Give the lines below again exactly, starting with the line that holds "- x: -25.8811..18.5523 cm" and going on through the line that holds "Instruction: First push".

<<<<

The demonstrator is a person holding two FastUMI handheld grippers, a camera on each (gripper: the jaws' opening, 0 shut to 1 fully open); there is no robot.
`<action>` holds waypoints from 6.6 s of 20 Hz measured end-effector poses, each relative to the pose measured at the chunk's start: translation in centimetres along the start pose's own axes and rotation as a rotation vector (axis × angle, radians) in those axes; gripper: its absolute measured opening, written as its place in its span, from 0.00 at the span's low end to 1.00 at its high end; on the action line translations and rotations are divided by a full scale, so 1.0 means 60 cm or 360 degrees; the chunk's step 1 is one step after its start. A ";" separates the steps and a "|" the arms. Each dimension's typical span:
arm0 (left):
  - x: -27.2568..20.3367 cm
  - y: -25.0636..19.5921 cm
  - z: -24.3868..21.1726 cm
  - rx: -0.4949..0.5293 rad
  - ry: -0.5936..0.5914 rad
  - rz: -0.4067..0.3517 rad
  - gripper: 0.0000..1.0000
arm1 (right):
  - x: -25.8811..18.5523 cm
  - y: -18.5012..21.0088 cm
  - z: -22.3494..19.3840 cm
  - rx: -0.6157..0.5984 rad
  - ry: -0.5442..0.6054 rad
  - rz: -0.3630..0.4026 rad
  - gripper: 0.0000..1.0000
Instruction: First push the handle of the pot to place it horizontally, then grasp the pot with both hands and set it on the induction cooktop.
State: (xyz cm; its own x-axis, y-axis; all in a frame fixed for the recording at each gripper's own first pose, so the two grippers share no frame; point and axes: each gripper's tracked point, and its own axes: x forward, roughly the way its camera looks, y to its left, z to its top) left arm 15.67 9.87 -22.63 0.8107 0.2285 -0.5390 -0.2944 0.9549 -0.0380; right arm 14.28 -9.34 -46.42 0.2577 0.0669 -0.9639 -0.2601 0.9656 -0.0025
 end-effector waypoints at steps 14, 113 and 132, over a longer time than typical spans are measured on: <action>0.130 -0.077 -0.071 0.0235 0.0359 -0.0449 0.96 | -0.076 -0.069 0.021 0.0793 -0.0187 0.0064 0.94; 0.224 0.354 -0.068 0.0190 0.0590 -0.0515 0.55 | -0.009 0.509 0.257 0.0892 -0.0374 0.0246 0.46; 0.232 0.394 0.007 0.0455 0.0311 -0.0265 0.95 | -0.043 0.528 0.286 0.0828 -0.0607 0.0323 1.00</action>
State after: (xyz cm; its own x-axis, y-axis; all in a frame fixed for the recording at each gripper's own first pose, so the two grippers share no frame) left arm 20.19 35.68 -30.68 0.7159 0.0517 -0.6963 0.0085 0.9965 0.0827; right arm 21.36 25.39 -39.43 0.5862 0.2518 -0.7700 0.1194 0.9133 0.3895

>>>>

**Exercise answer**
  - x: -25.8811..18.5523 cm
  - y: -18.5012..21.0088 cm
  - z: -22.3494..19.3840 cm
  - rx: -0.6157..0.5984 rad
  - ry: -0.5442..0.6054 rad
  - rz: -0.3630..0.4026 rad
  - gripper: 0.0000..1.0000
Instruction: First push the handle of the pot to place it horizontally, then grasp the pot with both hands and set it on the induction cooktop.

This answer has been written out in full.